(Before I start, I’d just like to say that wifi has been super bad the past few weeks making it hard to do much online, so that’s why it’s been a while since my last entry. That and the fact I have exams and assignments due in two weeks time. However, you can all rest in the knowledge I’m still alive and working away in Beijing.)
I visited the Temple of Heaven (briefly) last weekend. I got a tad lost trying to find my way around and stumbled upon the exact spot I stood on five years ago when I visited as a school student as part of a Hanban/Confucius Institute Summer Bridge Camp. It was strange being back. It’s been so long since I was last there, yet I recognised it instantly. It made me think about how fast time passes, and just how quickly things we think will never end (dramatic pause) are over. I cross off my calendar every day and watch as my life ticks by. I wonder how quickly this will all just become another memory, a photo I look at and reminisce over. I may not be able to slow down time, but I can at least make the most of the time I do have.

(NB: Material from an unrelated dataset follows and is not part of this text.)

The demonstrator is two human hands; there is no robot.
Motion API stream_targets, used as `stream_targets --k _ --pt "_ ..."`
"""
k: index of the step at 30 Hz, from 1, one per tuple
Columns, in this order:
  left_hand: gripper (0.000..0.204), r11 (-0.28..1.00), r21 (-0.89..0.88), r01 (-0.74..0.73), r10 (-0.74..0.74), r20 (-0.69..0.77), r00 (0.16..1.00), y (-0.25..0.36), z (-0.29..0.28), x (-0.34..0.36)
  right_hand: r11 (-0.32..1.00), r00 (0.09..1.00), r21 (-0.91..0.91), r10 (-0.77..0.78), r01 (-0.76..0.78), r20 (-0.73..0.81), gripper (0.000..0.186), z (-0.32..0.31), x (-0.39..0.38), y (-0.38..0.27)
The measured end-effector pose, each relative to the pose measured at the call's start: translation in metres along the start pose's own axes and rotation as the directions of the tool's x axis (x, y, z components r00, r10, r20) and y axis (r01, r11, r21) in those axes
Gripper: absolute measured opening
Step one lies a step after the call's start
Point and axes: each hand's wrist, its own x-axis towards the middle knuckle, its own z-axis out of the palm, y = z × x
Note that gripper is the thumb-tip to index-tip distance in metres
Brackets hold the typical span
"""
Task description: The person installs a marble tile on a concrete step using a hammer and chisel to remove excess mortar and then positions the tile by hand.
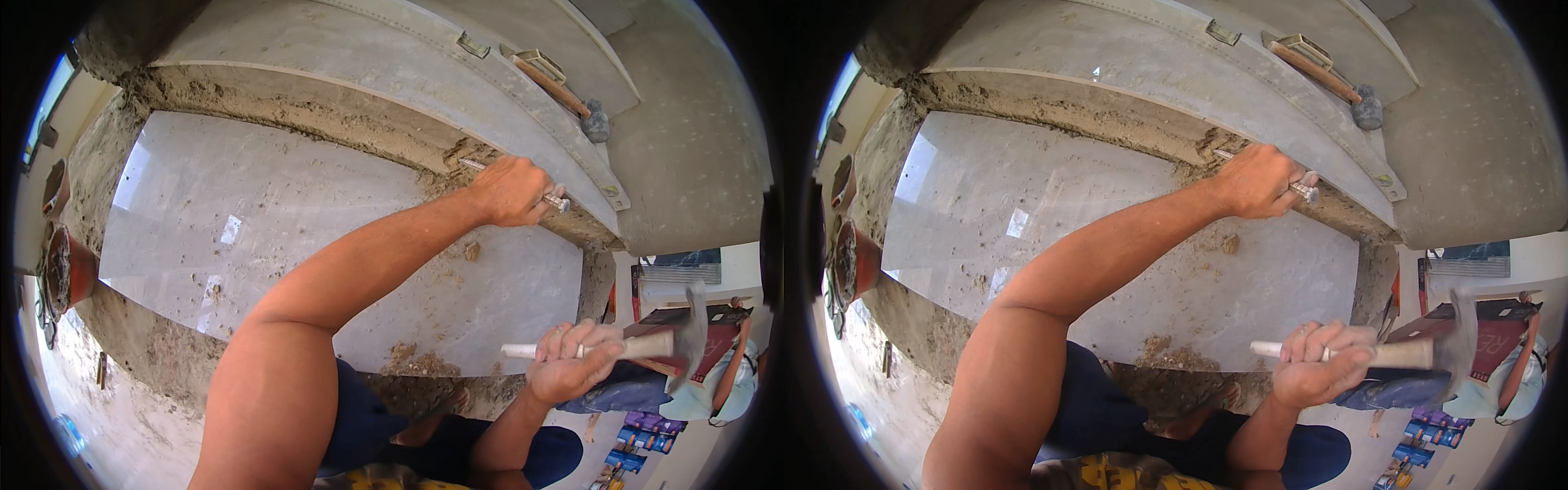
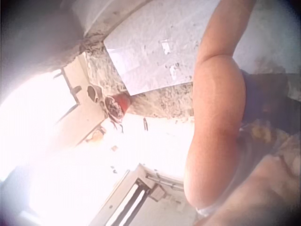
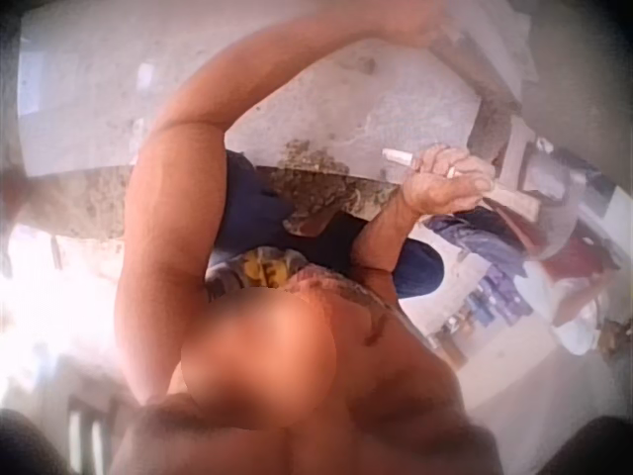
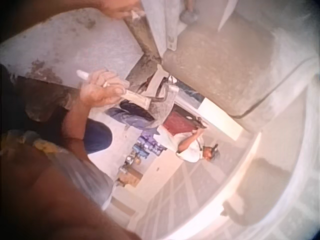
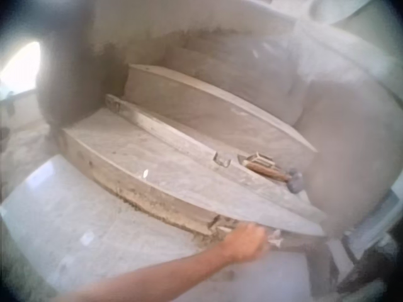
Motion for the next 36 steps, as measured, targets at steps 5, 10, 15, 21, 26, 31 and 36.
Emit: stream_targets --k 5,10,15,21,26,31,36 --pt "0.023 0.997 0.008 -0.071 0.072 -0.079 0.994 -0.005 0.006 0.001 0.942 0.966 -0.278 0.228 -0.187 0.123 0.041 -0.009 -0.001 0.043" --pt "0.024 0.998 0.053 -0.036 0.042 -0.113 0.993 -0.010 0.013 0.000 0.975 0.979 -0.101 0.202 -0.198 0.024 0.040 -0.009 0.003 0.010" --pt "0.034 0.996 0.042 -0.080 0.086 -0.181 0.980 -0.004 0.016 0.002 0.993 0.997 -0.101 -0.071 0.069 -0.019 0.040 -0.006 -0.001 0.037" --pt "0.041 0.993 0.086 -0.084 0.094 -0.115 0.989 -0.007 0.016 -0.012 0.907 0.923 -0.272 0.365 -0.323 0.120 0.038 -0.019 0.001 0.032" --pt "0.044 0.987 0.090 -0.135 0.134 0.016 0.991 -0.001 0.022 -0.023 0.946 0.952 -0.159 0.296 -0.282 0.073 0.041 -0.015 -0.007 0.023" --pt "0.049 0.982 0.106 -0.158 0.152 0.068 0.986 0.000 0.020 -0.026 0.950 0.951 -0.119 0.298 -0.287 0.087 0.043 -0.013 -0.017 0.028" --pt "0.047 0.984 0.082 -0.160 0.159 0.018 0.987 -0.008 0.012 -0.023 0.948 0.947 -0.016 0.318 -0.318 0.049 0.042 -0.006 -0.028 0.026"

I think about how much more freedom I have now. For one thing I’m in China without a school group, I don’t have to follow the teacher or stick with the others, I can just explore. I mean obviously I let people know where I’m going, I don’t have a death wish, but I can just jump on the subway and go anywhere I like. The freedom of adulthood is a nice thing, even if it is partnered with responsibility. I look back at young fourteen year old me who didn’t really know what she wanted to do with her life, and think about how much she didn’t know she had to look forward to. I mean she’d just figured out forensic science probably wasn’t going to be her thing with having to be amazing at chemistry and all, so at least that path was ruled out, but choices were still very open. Then I went to China, and I started to see what paths I might want to follow, and I realised just how much there was to learn. Seeing the world is important for so many reasons. It opens your mind, if you’re willing to have it opened that is, and gives you an opportunity to use some of your valuable time on this Earth to better your understanding of the world around you. I had my fifteenth birthday in China, and as much as it was hard to have my first birthday without my parents around me, it made me realise that as I grow up I’ll have to do things on my own more and more. I’d have to become independent. Very slowly I think I’m achieving that goal, I’m still reliant on my parents for many things, but as time passes, I know it cannot be that way forever. I am, and will continue to be grateful for everything they do for me, but as I get older I know I’ll graduate, hopefully do a Masters, and get a job. I’ll start supporting myself. It’s a scary thought, but it’s always been a thought for the distant future. But it’s not so distant really. I’m closer to graduation and getting a job than I am to when I finished school, which is mildly terrifying…
So in the midst of preparing for the frightening concept of being an adult, I have decided I also need to remember to enjoy myself. The past five years since the first time I came to Beijing, I’ve changed a lot, I’ve grown up (obviously), and realising how quickly this time has passed has made me want to make the most of the time I have left in education. My mum and I have always said we could stay in university all our lives, just learning new interesting things. I could study anything, get a degree in psychology maybe, or classics, sociology would also be cool, just keep learning new things. Sadly that requires a lot of money, so maybe wait till when I’m not already in student debt… Anyway, my point is I want to make the most of the time I do have. My time at uni, my time with my family, my friends, all of it. It can all change so quickly. Five years later, I’m not the same girl I was back then, and that’s a good thing. I just think always making the best of things, and always going after what you want, is the only way to be happy. If you don’t fight for the things you want, you regret it, and once it’s all said and done, I want to look back and know I tried. ‘Cause regret is one of the less nice feelings in the world, and I like to avoid it where I can. Looking back over the past five years though, I’m pretty happy with how things have turned out, and I think fourteen year old me would be, too. Thinking about the future, I don’t know exactly what will happen, but I know what I would like to happen, and that’s a good place to start. But who knows, time changes everything!